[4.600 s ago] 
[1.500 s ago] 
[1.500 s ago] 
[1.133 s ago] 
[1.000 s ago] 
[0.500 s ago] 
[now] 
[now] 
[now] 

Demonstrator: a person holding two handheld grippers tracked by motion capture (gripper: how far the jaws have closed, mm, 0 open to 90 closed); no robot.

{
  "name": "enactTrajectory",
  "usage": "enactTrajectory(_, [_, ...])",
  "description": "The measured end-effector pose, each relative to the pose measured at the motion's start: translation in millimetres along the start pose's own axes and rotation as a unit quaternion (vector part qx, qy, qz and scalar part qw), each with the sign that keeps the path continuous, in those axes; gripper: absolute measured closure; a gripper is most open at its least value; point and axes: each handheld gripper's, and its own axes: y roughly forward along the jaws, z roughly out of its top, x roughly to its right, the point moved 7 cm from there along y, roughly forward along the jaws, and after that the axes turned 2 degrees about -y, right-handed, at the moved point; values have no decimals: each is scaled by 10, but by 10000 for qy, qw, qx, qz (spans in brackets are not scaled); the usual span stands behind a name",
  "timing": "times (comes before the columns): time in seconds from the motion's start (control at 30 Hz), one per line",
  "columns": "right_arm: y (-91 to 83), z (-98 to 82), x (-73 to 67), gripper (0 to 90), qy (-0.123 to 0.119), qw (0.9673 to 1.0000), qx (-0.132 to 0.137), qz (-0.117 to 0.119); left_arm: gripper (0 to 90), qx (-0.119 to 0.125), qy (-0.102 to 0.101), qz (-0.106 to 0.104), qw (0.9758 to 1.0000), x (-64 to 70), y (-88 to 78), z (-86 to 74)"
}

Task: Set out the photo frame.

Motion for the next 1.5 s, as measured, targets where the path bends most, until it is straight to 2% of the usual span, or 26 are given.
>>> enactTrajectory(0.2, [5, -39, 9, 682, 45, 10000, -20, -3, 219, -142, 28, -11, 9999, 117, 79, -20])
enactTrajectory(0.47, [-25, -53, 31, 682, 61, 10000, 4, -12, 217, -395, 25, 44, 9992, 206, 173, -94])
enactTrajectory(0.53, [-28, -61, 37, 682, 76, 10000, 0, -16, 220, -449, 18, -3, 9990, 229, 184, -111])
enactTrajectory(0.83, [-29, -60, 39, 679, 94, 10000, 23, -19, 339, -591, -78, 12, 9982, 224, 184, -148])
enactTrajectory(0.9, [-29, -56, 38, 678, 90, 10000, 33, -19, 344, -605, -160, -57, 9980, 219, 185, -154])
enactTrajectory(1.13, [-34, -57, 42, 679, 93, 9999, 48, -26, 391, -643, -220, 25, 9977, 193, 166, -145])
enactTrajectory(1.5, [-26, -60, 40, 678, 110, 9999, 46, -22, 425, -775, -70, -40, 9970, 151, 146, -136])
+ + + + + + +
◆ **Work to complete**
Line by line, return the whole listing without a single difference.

◆ **Task solution**
[4.600 s ago] 
[1.500 s ago] 
[1.500 s ago] 
[1.133 s ago] 
[1.000 s ago] 
[0.500 s ago] 
[now] 
[now] 
[now] 

Demonstrator: a person holding two handheld grippers tracked by motion capture (gripper: how far the jaws have closed, mm, 0 open to 90 closed); no robot.

{
  "name": "enactTrajectory",
  "usage": "enactTrajectory(_, [_, ...])",
  "description": "The measured end-effector pose, each relative to the pose measured at the motion's start: translation in millimetres along the start pose's own axes and rotation as a unit quaternion (vector part qx, qy, qz and scalar part qw), each with the sign that keeps the path continuous, in those axes; gripper: absolute measured closure; a gripper is most open at its least value; point and axes: each handheld gripper's, and its own axes: y roughly forward along the jaws, z roughly out of its top, x roughly to its right, the point moved 7 cm from there along y, roughly forward along the jaws, and after that the axes turned 2 degrees about -y, right-handed, at the moved point; values have no decimals: each is scaled by 10, but by 10000 for qy, qw, qx, qz (spans in brackets are not scaled); the usual span stands behind a name",
  "timing": "times (comes before the columns): time in seconds from the motion's start (control at 30 Hz), one per line",
  "columns": "right_arm: y (-91 to 83), z (-98 to 82), x (-73 to 67), gripper (0 to 90), qy (-0.123 to 0.119), qw (0.9673 to 1.0000), qx (-0.132 to 0.137), qz (-0.117 to 0.119); left_arm: gripper (0 to 90), qx (-0.119 to 0.125), qy (-0.102 to 0.101), qz (-0.106 to 0.104), qw (0.9758 to 1.0000), x (-64 to 70), y (-88 to 78), z (-86 to 74)"
}

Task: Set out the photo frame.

Motion for the next 1.5 s, as measured, targets where the path bends most, until it is straight to 2% of the usual span, or 26 are given.
>>> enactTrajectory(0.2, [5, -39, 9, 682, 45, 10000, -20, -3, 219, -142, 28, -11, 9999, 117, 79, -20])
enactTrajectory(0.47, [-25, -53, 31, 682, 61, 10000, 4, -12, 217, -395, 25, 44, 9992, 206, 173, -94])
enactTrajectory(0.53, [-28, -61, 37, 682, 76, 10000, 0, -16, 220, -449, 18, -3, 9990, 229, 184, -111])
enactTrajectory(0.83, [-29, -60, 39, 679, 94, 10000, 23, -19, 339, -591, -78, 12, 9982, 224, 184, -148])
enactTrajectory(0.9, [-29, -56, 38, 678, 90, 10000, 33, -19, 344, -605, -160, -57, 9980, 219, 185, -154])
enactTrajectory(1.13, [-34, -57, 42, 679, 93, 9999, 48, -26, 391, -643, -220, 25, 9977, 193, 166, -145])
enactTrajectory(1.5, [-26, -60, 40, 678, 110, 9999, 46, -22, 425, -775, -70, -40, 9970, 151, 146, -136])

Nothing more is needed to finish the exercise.